**What to do**
Before copying, set the pictures aside; then repeat every line below verbatim.

(Provided data Opens)

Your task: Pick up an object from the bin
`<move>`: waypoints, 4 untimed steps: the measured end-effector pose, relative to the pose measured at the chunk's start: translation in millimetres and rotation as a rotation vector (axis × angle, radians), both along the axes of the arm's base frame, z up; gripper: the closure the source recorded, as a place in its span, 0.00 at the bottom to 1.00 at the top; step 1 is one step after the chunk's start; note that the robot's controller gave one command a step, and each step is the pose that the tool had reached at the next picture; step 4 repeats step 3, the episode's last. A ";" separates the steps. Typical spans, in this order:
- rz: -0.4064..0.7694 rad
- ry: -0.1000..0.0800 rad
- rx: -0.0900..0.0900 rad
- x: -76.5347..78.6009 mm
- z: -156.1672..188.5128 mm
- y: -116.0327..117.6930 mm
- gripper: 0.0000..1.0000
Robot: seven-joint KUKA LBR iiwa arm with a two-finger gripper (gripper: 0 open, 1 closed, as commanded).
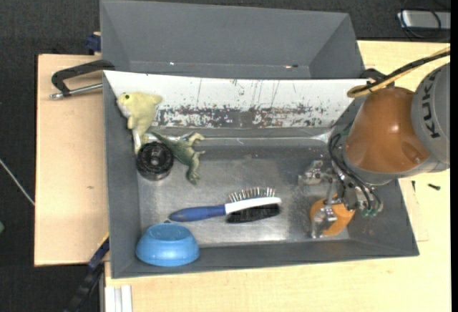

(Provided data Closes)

**Solution for this task**
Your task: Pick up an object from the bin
`<move>`: waypoints, 4 untimed steps: the measured end-effector pose, relative to the pose measured at the chunk's start: translation in millimetres and rotation as a rotation vector (axis × angle, radians), both along the axes of the arm's base frame, z up; gripper: the closure the source recorded, as a place in its span, 0.00 at the bottom to 1.00 at the top; step 1 is one step after the chunk's start; note that the robot's controller gave one command a step, and each step is the pose that the tool had reached at the next picture; step 4 repeats step 3, the episode's last. A ";" separates the steps. Typical spans, in this order:
- rz: -0.4064..0.7694 rad
- ry: -0.1000..0.0800 rad
- rx: -0.0900..0.0900 rad
- x: -76.5347..78.6009 mm
- z: -156.1672..188.5128 mm
- y: -116.0327..117.6930 mm
- gripper: 0.0000..1.0000
Robot: seven-joint KUKA LBR iiwa arm with a two-finger gripper (gripper: 0 open, 1 closed, as commanded).

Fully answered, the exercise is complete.